Pier Pressure

I did something today that I've never done in a kayak before. It may shock you. I headed north out of the harbor!!! That's right, all these years. The north end is just beaches and houses, nothing to compare with the rocky southern section. But I had a picture in mind today, and besides it was so beautiful it didn't matter which direction you headed.
When I hit the mouth of the harbor and started to head north, I felt a little guilty. I took a glance to the south toward my ususal route. The hills and cliffs were as clear as a bell. Sorry old friend! The ocean today was closer to what I usually expect for ocean paddling, confused and choppy. The sky was filled with all manner of clouds. I passed by the ol' sand surfin' site and kept paddling. The dark clouds that had been way off shore were soon getting closer and I wondered what kind of weather I might be in for.

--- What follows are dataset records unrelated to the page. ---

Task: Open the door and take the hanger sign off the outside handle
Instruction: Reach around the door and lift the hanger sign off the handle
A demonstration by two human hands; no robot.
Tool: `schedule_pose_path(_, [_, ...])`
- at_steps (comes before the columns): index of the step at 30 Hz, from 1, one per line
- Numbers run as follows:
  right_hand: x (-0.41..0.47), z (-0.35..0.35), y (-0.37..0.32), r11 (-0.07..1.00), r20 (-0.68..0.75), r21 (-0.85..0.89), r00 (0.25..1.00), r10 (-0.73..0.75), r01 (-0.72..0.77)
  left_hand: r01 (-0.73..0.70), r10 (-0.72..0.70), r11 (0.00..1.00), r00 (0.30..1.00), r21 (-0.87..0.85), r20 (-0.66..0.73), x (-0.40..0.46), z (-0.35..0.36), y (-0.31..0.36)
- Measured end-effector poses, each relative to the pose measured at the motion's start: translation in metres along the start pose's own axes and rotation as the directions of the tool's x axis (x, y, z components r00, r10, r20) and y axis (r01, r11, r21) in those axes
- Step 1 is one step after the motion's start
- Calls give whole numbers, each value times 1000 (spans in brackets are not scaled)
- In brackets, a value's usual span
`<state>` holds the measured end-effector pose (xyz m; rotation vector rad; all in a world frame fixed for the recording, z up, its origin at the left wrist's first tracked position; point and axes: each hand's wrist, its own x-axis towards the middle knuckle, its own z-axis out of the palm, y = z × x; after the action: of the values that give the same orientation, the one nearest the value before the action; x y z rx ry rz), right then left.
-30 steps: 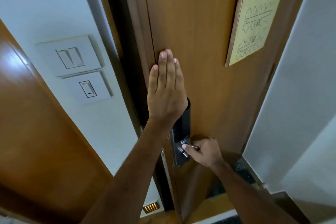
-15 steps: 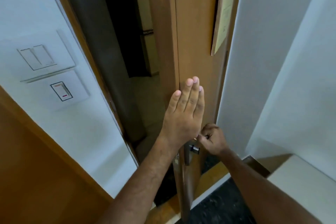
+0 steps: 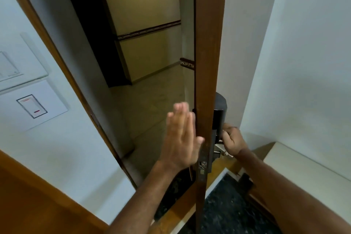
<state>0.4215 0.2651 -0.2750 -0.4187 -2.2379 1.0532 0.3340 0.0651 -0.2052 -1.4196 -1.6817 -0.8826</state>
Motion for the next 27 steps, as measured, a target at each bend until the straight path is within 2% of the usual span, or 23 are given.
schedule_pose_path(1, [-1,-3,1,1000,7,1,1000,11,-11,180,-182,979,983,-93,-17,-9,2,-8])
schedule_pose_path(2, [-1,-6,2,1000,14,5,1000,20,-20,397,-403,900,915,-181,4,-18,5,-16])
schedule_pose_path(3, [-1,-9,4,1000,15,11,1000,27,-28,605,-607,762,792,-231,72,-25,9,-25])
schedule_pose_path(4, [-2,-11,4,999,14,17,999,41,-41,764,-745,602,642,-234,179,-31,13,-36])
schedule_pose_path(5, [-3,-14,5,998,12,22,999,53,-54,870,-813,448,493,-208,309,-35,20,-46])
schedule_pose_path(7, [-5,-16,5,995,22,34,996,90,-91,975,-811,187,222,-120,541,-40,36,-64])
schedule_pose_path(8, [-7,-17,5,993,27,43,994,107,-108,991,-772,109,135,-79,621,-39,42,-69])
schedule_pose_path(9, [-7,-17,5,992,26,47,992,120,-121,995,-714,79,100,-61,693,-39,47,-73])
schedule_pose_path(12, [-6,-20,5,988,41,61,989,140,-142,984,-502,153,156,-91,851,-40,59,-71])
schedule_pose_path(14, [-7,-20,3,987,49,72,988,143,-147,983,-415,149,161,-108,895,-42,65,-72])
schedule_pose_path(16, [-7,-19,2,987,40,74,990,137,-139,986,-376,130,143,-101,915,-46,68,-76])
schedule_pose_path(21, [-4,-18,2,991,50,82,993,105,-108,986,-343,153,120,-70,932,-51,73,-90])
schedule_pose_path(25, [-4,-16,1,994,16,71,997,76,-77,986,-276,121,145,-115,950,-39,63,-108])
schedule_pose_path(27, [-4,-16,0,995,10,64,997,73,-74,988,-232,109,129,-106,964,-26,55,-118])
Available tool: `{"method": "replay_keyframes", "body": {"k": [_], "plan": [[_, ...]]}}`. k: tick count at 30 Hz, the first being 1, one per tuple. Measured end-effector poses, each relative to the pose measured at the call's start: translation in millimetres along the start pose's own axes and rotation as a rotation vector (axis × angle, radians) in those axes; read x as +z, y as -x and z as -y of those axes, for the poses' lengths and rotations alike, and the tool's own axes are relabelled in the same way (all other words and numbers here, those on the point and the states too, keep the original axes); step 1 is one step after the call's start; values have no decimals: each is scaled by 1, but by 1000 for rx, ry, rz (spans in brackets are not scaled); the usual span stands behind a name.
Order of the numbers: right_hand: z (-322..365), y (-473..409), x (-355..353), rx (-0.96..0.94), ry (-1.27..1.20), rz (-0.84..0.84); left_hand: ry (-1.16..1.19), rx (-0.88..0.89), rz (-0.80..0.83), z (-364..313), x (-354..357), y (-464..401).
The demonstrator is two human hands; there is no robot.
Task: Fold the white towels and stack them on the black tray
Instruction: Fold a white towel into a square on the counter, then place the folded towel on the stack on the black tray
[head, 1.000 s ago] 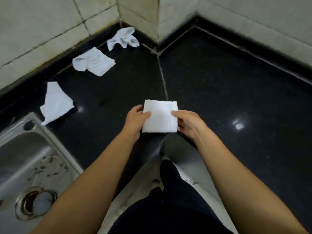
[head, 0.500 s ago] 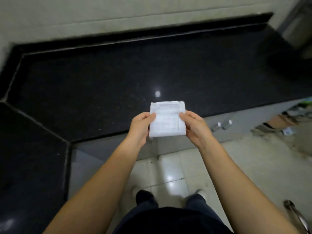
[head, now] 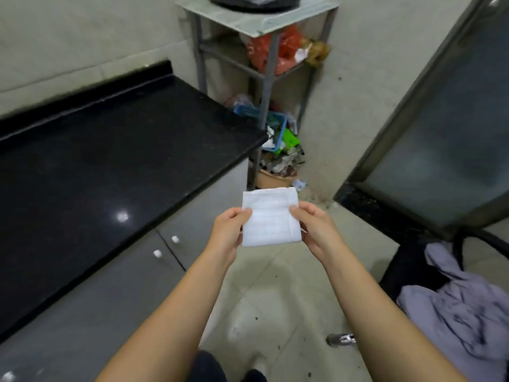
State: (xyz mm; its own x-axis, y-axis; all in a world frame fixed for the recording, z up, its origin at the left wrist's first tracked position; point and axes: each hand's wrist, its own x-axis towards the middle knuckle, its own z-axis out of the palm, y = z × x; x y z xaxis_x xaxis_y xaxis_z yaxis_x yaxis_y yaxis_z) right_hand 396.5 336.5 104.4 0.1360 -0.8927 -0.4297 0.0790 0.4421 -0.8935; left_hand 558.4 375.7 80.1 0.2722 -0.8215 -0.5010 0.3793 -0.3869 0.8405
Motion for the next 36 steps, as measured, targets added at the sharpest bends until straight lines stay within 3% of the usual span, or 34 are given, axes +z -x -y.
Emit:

The plan was to head for the pier and hang out and wait for sunset. I guess I didn't realize how early I had started, because when I got there, the sun was still high in the sky. There wasn't even any real surf hitting the beach, so I didn't have much to do but wait. No matter how long I stared at the sun, it just didn't seem to move. Of course, when your bored and cold, the only real thing to do is eat, so I got out my bag of peanuts and tried to shell them as an increasing surf came my way.
I don't own a paddling jacket; haven't ever really felt the need to wear one really, but I learned today that hangin' out for hours without really paddling on a windy day can get a little chilly! The sun popped out of the clouds once for a short time to warm me up, but when it left again it sent more wind in its place. Finally, the sun had had enough started to sneak away and I started taking some shots in earnest. But the sunset I was hoping to see never really showed up; darn smog is never there when you need it.

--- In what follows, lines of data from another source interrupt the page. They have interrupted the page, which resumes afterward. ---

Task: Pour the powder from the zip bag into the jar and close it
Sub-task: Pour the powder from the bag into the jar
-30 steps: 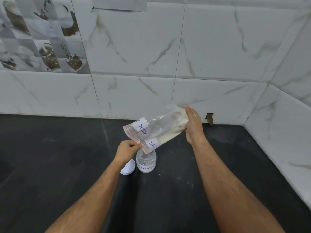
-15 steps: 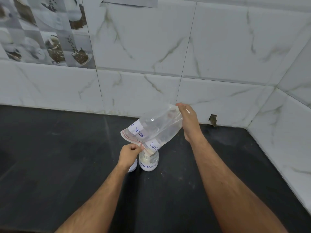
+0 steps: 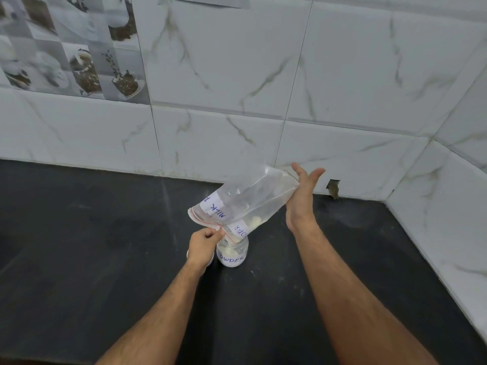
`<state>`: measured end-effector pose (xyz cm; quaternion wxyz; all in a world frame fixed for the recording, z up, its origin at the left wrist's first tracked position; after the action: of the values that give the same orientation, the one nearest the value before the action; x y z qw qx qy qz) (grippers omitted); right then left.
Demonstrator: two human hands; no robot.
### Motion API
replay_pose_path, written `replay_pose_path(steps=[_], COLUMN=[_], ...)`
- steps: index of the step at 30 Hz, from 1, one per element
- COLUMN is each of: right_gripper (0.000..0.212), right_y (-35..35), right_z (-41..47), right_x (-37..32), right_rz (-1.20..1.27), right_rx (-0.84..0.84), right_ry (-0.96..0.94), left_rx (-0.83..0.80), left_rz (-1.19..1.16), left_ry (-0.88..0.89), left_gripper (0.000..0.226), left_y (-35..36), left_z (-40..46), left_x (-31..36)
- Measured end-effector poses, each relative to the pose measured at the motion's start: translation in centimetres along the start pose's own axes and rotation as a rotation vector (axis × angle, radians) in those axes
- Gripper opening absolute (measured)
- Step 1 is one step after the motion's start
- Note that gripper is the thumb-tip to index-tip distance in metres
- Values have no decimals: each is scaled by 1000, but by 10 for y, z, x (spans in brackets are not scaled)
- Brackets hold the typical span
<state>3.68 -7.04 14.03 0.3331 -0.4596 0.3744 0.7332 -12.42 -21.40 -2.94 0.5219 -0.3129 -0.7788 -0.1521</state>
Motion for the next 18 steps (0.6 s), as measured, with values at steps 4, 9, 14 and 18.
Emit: replay_pose_path(steps=[4,9,14,18], right_gripper=[111,113,113,113], right_y=[14,14,12,19], right_z=[-11,-19,-24,-35], right_x=[-2,7,18,35], right_rz=[-23,10,35,61], right_rx=[-198,-244,-132,-220], right_ry=[-54,-32,43,189], left_rx=[-18,-22,-66,-31], left_rz=[-25,-65,-115,-145], left_ry=[-35,-74,-114,-114], left_gripper=[52,31,41,26], left_y=[1,2,5,8], left_z=[-1,-3,-6,-11], left_x=[-3,-3,-4,2])
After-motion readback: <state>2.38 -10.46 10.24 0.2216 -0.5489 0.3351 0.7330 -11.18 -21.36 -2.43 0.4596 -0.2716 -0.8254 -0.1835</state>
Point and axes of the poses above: each hand's wrist, its own z-axis towards the middle knuckle, its own y-axis out of the palm, x = y × z, the point moved 4 cm from there along z, towards the middle knuckle, and after that the axes turned 15 degrees about -y, right-handed, at the moved point
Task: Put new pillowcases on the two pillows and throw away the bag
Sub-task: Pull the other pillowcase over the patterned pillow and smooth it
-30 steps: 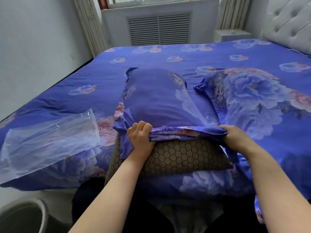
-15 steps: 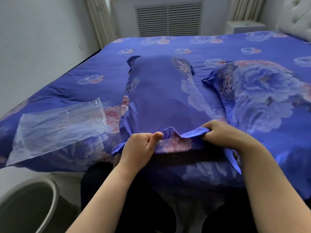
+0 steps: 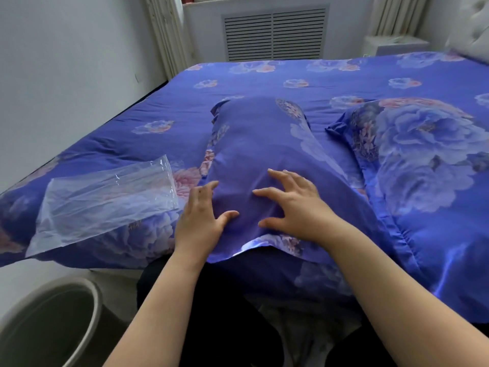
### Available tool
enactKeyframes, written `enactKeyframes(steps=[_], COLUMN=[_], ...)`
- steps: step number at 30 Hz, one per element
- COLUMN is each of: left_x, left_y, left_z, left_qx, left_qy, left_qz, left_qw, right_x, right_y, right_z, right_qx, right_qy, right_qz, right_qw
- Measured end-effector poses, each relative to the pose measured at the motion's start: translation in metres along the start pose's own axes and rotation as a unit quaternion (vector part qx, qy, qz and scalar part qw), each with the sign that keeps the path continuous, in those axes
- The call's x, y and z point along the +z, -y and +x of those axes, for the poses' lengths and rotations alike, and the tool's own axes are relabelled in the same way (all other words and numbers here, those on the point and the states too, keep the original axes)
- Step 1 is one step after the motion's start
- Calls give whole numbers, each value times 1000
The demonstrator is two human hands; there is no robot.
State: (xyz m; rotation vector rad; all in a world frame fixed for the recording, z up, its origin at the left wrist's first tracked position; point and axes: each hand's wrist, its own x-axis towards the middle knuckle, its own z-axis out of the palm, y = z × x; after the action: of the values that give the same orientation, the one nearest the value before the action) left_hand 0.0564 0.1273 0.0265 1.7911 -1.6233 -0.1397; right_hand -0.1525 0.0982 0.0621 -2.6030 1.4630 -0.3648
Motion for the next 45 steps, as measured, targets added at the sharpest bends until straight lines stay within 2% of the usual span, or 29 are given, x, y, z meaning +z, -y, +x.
enactKeyframes(steps=[2,5,9,11,13,15,18,20,22,24,25,27,28,31,33,35,36,38,40,43,45], left_x=[2,9,8,1,-7,-12,-3,17,34,44,46,47,47,45,38,32,30,28,32,40,43], left_y=[10,13,10,0,-11,-24,-45,-54,-57,-51,-46,-34,-30,-31,-40,-50,-53,-57,-55,-44,-39], left_z=[12,25,36,39,45,54,51,34,15,9,11,17,22,32,37,45,48,57,64,68,68], left_qx=[21,22,120,89,14,-24,-32,-37,-22,29,62,111,128,176,154,85,51,32,42,78,64], left_qy=[32,74,5,0,18,-27,-125,-134,-106,-52,-34,-50,-73,-140,-147,-133,-123,-106,-75,-37,-61], left_qz=[24,19,-26,-152,-259,-249,-219,-248,-225,-132,-87,-27,-11,0,-44,-99,-123,-154,-152,-39,38], left_qw=[999,997,992,984,966,968,967,959,968,989,994,992,989,974,976,983,983,982,985,996,995], right_x=[9,14,7,1,-4,-6,-1,6,8,-2,-10,-26,-34,-49,-56,-62,-62,-55,-43,-22,-17], right_y=[5,7,0,-5,-6,-5,-8,-9,-8,-6,-8,-10,-12,-18,-21,-26,-30,-40,-47,-48,-41], right_z=[5,11,17,22,26,29,33,35,36,43,47,55,57,54,51,47,46,45,47,56,60], right_qx=[13,38,65,68,49,45,70,47,40,90,108,121,125,119,71,43,39,58,91,114,139], right_qy=[28,-29,-38,-26,-5,-7,-76,-187,-244,-179,-106,47,99,171,185,177,162,99,0,-105,-136], right_qz=[-41,-69,-30,-3,-3,-26,-51,-58,-73,-15,51,221,267,310,338,335,272,68,-22,27,56], right_qw=[999,996,997,997,999,999,993,980,966,980,987,967,950,928,920,925,948,991,996,987,979])
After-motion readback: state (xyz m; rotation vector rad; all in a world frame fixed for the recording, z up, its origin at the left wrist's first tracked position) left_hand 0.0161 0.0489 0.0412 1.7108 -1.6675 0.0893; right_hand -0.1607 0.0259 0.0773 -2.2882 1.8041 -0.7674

I decided it was time to head home and started paddling gingerly. The wind and sea had picked up and I had a steepening rear quartering sea to follow me home. The light was starting to fade and I heard a sound I hadn't been hearing for quite a while: the sound of cresting swells. I was glad I was at least warming up as I battled the swells that shook me around a bit. As I came nearer to the jetty, the swells became even more challenging. If it had been a warm sunny day out with friends, it would have been a fun challenge, but seeing as it was cold and Great White feeding time, it was a little daunting. It felt good to make it to the mouth of the harbor.
Once inside the channel, I had the harbor pretty much to myself. Most of the wispy sunset had fadded and paddling in the dark was a real change with all the lights that I never usually really notice: red right returning. My boat seemed to fly through the harbor, as if only my paddle blades were touching the water. I could see no wake coming from my bow. I had started the day a little before 3 and hit the beach at 6:45. I didn't get the picture I wanted; had to settle for these.